Selon lui, il faut également revoir le paysage concurrentiel. « Cette crise va accélérer les transformations. Il va y avoir des entreprises qui vont fermer. Les positions concurrentielles de plusieurs sociétés vont complétement changer ».
Il est important de prendre en considération les tendances société post-covid. « La crise du Covid a changé le mode de consommation. L’impact du digital est devenu très important. Les entreprises vont devoir s’adapter à cette nouvelle tendance ».
La publication des résultats semestriels doit être une occasion pour les émetteurs de sortir du strict canevas de la circulaire de l'AMMC et d’informer les actionnaires et investisseurs de l’impact chiffré de la crise et les perspectives à court et moyen terme. L’utilisation des possibilités offertes par le Digital est fortement recommandée.
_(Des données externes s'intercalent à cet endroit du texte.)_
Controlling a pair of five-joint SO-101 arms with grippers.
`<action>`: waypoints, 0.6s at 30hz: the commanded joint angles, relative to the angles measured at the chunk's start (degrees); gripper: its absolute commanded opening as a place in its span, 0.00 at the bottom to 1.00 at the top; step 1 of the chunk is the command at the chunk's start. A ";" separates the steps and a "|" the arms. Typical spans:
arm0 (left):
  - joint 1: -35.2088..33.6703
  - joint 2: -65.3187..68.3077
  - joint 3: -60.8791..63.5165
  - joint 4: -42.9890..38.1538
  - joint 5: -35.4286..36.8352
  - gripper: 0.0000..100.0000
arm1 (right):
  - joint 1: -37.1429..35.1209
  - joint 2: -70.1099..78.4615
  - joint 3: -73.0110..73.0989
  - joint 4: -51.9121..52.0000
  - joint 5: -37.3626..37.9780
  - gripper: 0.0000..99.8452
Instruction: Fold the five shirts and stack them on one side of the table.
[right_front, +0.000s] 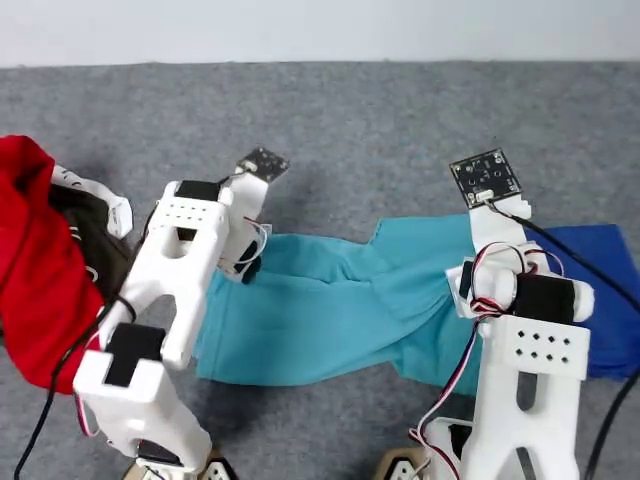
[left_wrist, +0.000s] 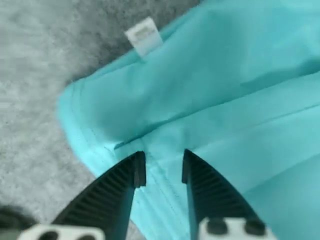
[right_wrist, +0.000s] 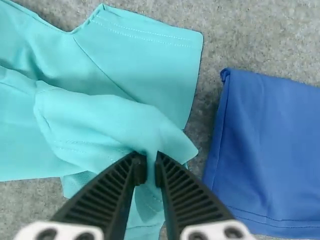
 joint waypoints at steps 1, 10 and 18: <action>0.53 3.87 -2.59 0.26 -1.85 0.14 | 0.48 -0.48 -0.26 -1.01 0.44 0.01; 0.88 8.62 -8.31 2.46 -2.11 0.01 | 0.48 -0.48 -0.26 -1.01 0.44 0.01; 0.88 8.62 -16.84 15.91 -2.20 0.01 | 0.48 -0.48 -0.26 -1.01 0.44 0.01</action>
Omar Amine attire l’attention des émetteurs sur la nécessité de publier des profit warning à temps et, aussi, sur le risque de tomber dans des délits d’initié. « Faites attention si les résultats sont en nette décorrélation par rapport aux prévisions initiales, il faut publier des profit warning. N’attendez pas fin septembre pour dire qu’il y a des baisses des résultats (…) les profit warning sont là pour informer les investisseurs mais aussi pour protéger les dirigeants ».
« Entre le moment d’arrêt des comptes à fin juin et la période de publication à fin septembre, des résultats peuvent circuler et on peut se retrouver dans des zones de délit d’initié», souligne-t-il.
La prise de parole des dirigeants reste très prioritaire dans ce contexte pour répondre aux attentes de toutes les parties prenantes (collaborateurs, clients, fournisseurs, actionnaires et investisseurs). « Quand on est en pleine crise, des fois on aimerait bien écouter le pilote de l’avion pour savoir si l’avion va arriver à bord ou pas», donne-t-il comme métaphore pour montrer l’importance de la prise de parole des dirigeants.
Afin de bien communiquer en cette période de crise, les émetteurs doivent aussi mettre en place des procédures de communication financière en interne afin de pouvoir publier un calendrier de communication financière prévisionnel ; communiquer correctement et à temps autour des informations importantes et bien gérer les profit warning.
Il faut également optimiser les procédures de clôture des comptes pour gérer efficacement le calendrier des réunions des Conseil d’administration et des Assemblées générales ainsi que les dates limites de publication du rapport financier annuel. Omar Amine recommande aux émetteurs de toujours clôturer l’agenda n-1 au maximum à fin avril afin de laisser une pause pour les équipes avant les publications trimestrielles à fin mai.
Omar Amine appelle les émetteurs à impliquer et renforcer le rôle des organes de gouvernance et du comité audit dans le processus de communication financière et, aussi, à renforcer le dispositif de déontologie boursière pour anticiper tous les risques d’informations privilégiées et de délits des initiés.